In its backyard, India had always acted as an elephant, while the lion’s role was never taken and the tiger never given an opportunity. This was the missing piece in the geo-politics of South Asia and Indian Ocean in general. The gap had to be filled and what better than sending out a clear message of intent that the king had returned and the throne will be taken, if at all occupied. For the campaign, the lion was a clever extraction from the national emblem of India, which has 4 Asiatic Lions standing back to back. The national emblem was itself adapted from Emperor Asoka’s Lion Capital. Thus, the Lion was brought to the fore front. It clearly signifies power (ability to influence), courage (risk taking), pride (assertion of superiority) and confidence (feeling of self-reliance). The choice of lion also stated in no uncertain terms that irrespective of where India stood in its current form, manufacturing leadership in the mid to long term was its intent. Thus, it laid out the vision and acted as an open invitation to those willing to take the plunge. It is clear that those who jump onto the bandwagon and support the initiative, stand to benefit in the long term, if all goes well.

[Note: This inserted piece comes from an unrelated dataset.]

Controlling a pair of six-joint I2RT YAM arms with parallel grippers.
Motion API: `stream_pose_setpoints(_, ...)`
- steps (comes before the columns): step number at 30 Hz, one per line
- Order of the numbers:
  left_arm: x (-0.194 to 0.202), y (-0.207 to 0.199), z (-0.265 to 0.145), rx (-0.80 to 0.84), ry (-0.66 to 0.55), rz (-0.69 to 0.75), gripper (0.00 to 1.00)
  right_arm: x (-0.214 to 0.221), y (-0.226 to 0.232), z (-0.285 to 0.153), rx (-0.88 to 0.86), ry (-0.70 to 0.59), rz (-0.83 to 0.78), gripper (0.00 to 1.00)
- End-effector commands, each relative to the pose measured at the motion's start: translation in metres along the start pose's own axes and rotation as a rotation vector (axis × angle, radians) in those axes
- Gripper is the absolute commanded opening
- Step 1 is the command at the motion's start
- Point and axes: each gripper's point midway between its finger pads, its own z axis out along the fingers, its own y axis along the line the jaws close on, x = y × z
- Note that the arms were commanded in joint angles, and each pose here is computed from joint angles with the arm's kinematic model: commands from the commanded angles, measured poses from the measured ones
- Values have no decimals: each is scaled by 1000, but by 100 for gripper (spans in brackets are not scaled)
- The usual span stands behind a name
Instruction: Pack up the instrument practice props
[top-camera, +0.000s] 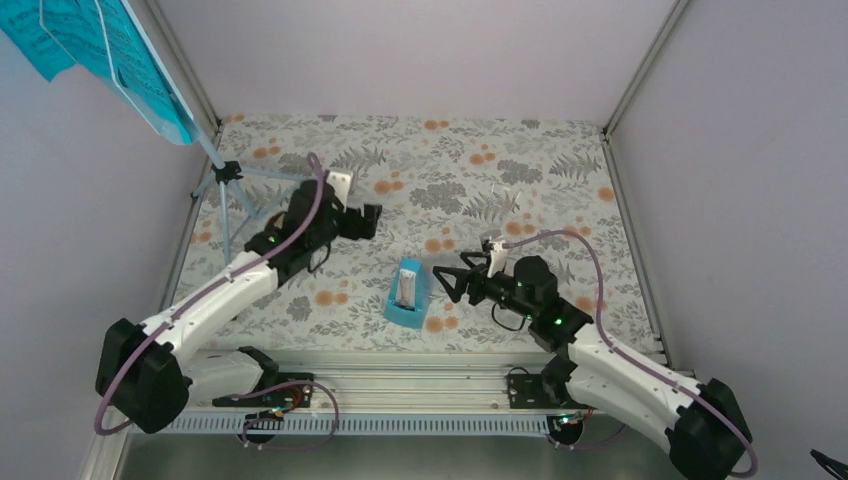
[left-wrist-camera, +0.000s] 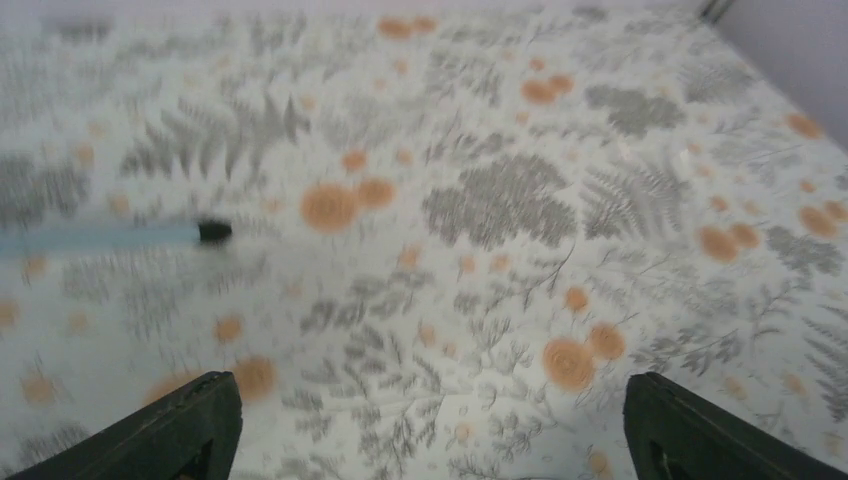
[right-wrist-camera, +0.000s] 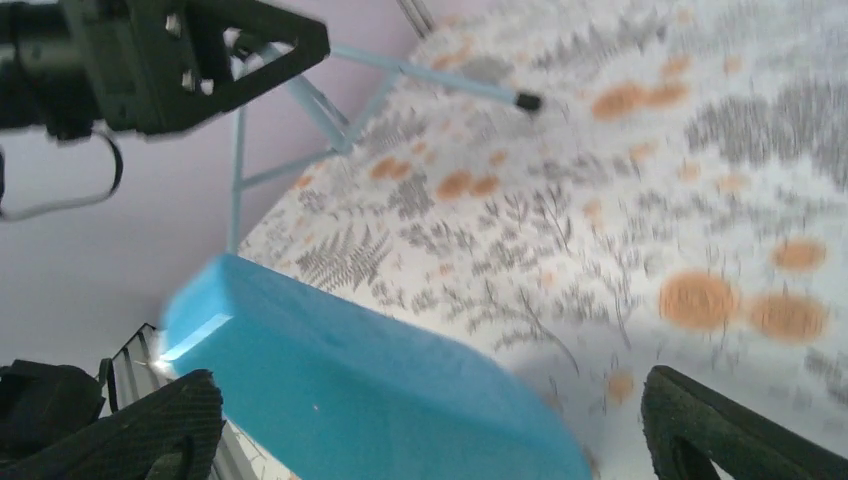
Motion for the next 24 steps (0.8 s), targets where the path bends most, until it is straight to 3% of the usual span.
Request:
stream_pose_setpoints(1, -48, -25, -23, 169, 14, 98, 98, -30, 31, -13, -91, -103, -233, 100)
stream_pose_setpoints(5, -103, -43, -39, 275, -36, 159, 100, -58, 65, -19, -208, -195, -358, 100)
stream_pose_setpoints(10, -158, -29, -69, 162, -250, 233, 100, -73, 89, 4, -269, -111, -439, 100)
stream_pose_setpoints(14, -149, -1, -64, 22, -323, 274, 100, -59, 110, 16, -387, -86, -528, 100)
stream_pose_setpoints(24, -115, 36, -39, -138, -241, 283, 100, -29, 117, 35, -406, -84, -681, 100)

Several commentators were of the view that first India should have fixed tens of problems associated with its industry and economy and then gone on a prowl like the lion but they forgot that India perhaps doesn’t have the luxury to fix and then sell a product or service like ‘Make in India’. It had to ‘make the plunge’ and go all the way towards claiming leadership in ‘zero defect, zero effect’ global manufacturing. Time is running out; sixty odd years have been frittered away and neither the Indian people nor the world has any more time to wait. The lion had to arrive and build its ‘Pride’ and walk unabashedly toward its natural position, the throne. Whether it gets there or not will depend on governance, businesses and most importantly, the Indian voter.